The human gut microbiome contributes crucial bioactive metabolites that support human health, and is sensitive to perturbations from the ingestion of alcohol and antibiotics. We interrogated the response and recovery of human gut microbes after acute alcohol or broad-spectrum antibiotic administration in a gut model simulating the luminal and mucosal colonic environment with an inoculated human microbiome. Both alcohol and antibiotic treatments reduced the production of major short-chain fatty acids (acetate, propionate, and butyrate), which are established modulators of human health. Treatment with a microbial synbiotic restored and enhanced gut function. Butyrate and acetate production increased by up to 29.7% and 18.6% relative to untreated, dysbiotic samples. In parallel, treatment led to an increase in the relative abundances of beneficial commensal organisms not found in the synbiotic (e.g. Faecalibacterium prausnitzii and the urolithin producing Gordonibacter pamelae), as well as species present in the synbiotic (e.g.
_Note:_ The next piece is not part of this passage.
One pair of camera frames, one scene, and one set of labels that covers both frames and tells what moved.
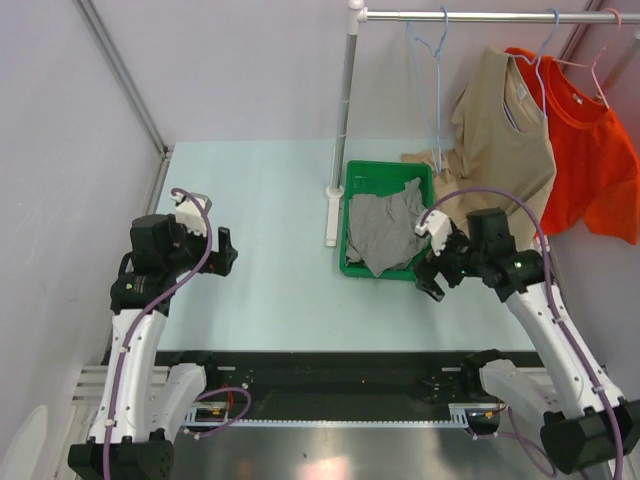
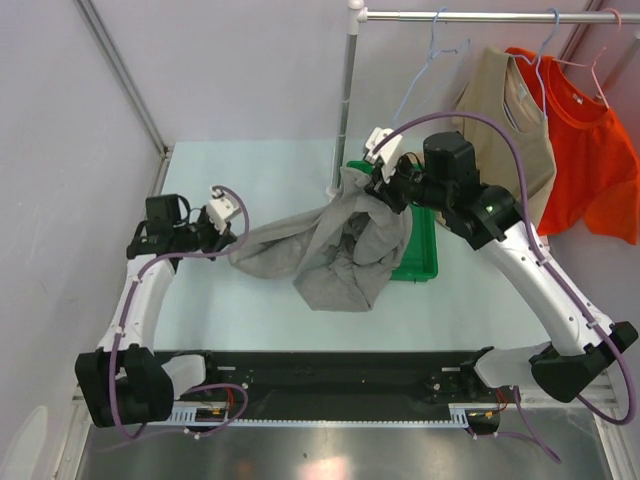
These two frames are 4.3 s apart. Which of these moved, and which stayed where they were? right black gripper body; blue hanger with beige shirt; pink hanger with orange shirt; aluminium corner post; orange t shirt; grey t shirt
Moved: grey t shirt; right black gripper body
Stayed: aluminium corner post; orange t shirt; pink hanger with orange shirt; blue hanger with beige shirt
Bifidobacterium infantis), suggesting synergistic interactions between supplemented and native microorganisms. These results lead us to conclude that functional shifts in the microbiome -- evaluated by both metabolite production and specific taxonomic compositional changes -- are an appropriate metric to assess microbiome "recovery" following a dysbiosis-inducing disruption. Overall, these findings support the execution of randomized clinical studies to determine whether a microbial synbiotic can help restore microbiome function after disruption.